No existe prueba pericial judicial, pues al haber sido propuesta por al actora extemporáneamente no fue, con todo acierto admitida su practica, por el Juez de Primera Instancia, dado que no se propuso en su escrito de demanda conforme exige el artículo 339.2 de la Ley de Enjuiciamiento Civil.
Valorando los dictámenes periciales según las reglas de la sana crítica, tal y como dispone el artículo 348 de la Ley de Enjuiciamiento Civil, y teniendo en cuenta las circunstancias antes expuestas de falta de proximidad entre la acción supuestamente causante del resultado dañoso y la fecha de producción de éste, año y medio después, así como el mal estado previo de la cubierta del edificio de la actora, no puede considerarse acreditado que la causa del desplome de la pared y cubierta del edificio de la actora haya sido la demolición o retirada de piedras del edificio arruinado, pues si bien es cierto que así lo afirma el perito de la actora, Arquitecto Técnico D. Gabino , en su informe pericial escrito y lo ratifica en el acto del juicio, lo hace sin ofrecer argumento, razón o explicación técnica alguna, mientras que el perito de la demandada D. Luis María , ofrece consideraciones técnicas tanto para apoyar la causa que sostiene es el origen del derrumbe de la pared y cubierta de la demandada, ya expuesto con anterioridad, como explicaciones técnicas para rebatir el origen que sostiene la parte actora, y así indica, que de haberse producido la caída del muro, por un descalce del mismo, consecuencia de la demolición del edificio antiguo o por un golpe con la maquinaria, se hubiera producido su caída en arco, lo que no ha ocurrido en el caso de autos, en el que "el desplome es mayor en su parte posterior estrechándose en cotas inferiores, manifestando una caída originaria en su zona superior" (folios 11 y 12 de su informe, folio 106 de las actuaciones).
Así, no habiendo acreditado la relación de causalidad entre el desplome de la edificación de la actora, y demolición o retirada de piedras del edificio colindante procede la desestimación de la demanda, y en este sentido la confirmación de la Sentencia.
CUARTO: La desestimación del recurso de apelación determina la imposición de las costas de esta segunda instancia a la parte actora (artículo 398 de la Ley de Enjuiciamiento Civil).
Fallo
Por lo expuesto, este Tribunal decide:
Se confirma la Sentencia de fecha 31 de julio de 2003 dictada por el Ilmo.

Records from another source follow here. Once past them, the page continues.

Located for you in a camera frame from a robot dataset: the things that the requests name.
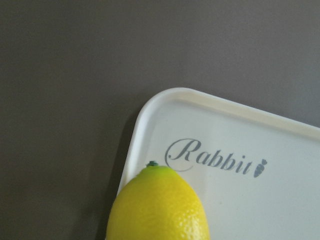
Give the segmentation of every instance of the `lemon stem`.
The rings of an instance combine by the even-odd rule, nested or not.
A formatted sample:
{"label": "lemon stem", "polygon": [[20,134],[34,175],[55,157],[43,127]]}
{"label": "lemon stem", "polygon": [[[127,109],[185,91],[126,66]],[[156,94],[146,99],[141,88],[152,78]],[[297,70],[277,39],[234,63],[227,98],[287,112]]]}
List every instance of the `lemon stem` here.
{"label": "lemon stem", "polygon": [[146,166],[158,166],[159,164],[156,161],[150,161]]}

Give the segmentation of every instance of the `gray background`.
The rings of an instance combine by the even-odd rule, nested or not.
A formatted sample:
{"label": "gray background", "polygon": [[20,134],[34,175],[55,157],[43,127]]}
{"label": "gray background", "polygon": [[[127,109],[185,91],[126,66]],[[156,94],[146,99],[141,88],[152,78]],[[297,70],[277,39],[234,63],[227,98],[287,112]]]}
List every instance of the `gray background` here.
{"label": "gray background", "polygon": [[103,240],[137,114],[188,87],[320,127],[320,1],[2,1],[0,239]]}

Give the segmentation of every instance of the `tray rim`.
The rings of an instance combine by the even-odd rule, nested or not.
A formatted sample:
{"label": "tray rim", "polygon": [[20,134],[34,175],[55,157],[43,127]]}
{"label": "tray rim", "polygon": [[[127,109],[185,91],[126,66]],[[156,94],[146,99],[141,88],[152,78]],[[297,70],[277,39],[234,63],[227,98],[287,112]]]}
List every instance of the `tray rim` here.
{"label": "tray rim", "polygon": [[198,104],[200,106],[204,106],[204,102],[208,101],[210,103],[206,104],[205,107],[221,112],[223,114],[229,114],[247,121],[252,121],[272,128],[277,128],[285,132],[296,134],[300,137],[308,138],[311,141],[320,141],[319,127],[280,116],[265,110],[247,106],[235,101],[227,100],[192,88],[168,88],[151,97],[141,108],[137,116],[117,194],[119,194],[120,190],[124,187],[126,182],[128,182],[128,179],[126,179],[127,176],[125,176],[125,174],[128,175],[131,164],[133,164],[131,162],[134,162],[131,161],[131,159],[135,158],[135,150],[140,149],[139,146],[142,144],[144,135],[141,134],[141,131],[144,130],[145,123],[148,122],[148,116],[151,115],[158,106],[172,100],[185,101],[189,102],[190,104]]}

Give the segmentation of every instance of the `plastic tray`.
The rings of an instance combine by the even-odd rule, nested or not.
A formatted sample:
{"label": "plastic tray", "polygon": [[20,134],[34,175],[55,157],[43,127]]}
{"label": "plastic tray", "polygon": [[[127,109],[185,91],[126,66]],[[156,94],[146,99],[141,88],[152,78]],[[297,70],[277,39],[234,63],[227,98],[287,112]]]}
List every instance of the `plastic tray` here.
{"label": "plastic tray", "polygon": [[189,88],[151,98],[119,191],[150,161],[197,192],[213,240],[318,240],[320,128]]}

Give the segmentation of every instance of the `lemon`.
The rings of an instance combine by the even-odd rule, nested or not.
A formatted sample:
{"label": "lemon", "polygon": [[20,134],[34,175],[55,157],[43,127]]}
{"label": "lemon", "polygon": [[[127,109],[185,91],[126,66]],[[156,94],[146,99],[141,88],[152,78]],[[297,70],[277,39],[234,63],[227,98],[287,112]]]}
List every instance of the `lemon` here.
{"label": "lemon", "polygon": [[209,240],[206,214],[190,185],[151,161],[116,197],[107,240]]}

Magistrado del Juzgado de Primera Instancia nº 6 de Burgos y se imponen las costas de esta alzada a la parte apelante.
Así por esta nuestra sentencia, de la que se unirá certificación al rollo de apelación, notificándose a las partes, lo pronunciamos, mandamos y firmamos.
PUBLICACION.- Leída y publicada ha sido la anterior sentencia por la Ilma. Sra. Magistrada Ponente Dª Arabela García Espina, estando celebrando Audiencia Pública el Tribunal en el mismo día de su fecha, de lo que yo el Secretario, certifico.